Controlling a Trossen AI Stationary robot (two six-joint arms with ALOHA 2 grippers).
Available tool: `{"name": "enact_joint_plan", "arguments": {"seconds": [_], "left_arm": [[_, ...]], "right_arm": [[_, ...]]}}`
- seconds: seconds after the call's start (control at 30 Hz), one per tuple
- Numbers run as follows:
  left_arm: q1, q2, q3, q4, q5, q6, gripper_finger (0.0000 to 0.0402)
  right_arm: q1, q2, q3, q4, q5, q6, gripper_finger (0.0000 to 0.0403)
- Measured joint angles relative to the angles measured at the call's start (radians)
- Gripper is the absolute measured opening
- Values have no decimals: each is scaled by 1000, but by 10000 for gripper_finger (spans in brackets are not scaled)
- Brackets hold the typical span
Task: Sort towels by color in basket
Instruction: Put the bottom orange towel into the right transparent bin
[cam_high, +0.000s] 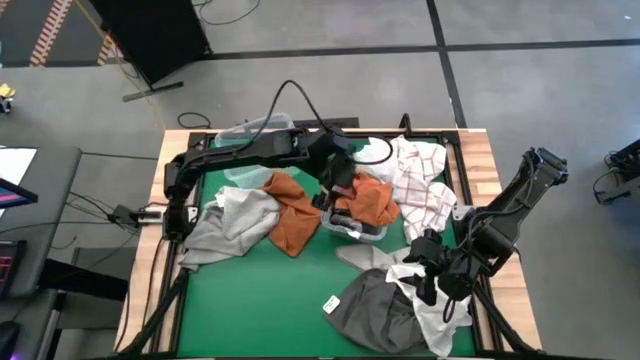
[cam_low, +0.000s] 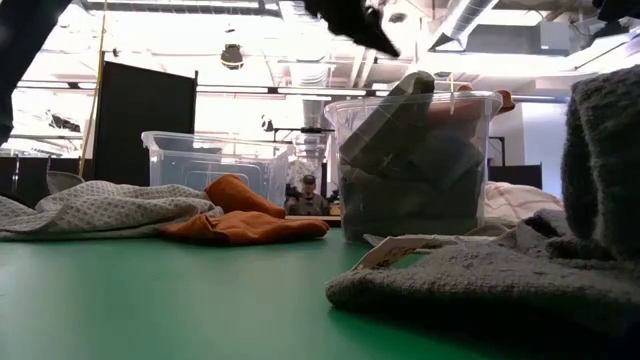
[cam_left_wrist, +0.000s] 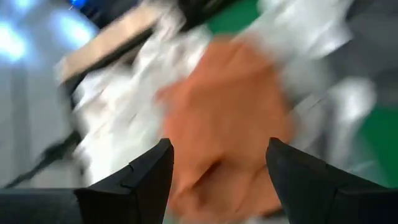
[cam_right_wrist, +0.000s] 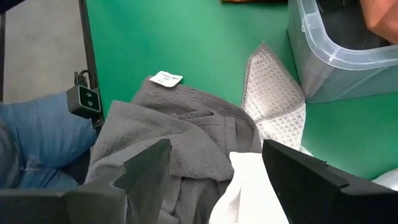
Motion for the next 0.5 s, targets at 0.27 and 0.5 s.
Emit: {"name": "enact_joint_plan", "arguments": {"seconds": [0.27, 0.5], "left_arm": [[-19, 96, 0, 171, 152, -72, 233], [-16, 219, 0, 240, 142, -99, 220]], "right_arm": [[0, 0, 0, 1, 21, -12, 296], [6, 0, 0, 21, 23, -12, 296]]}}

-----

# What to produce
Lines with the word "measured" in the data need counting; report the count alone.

# Expected output
2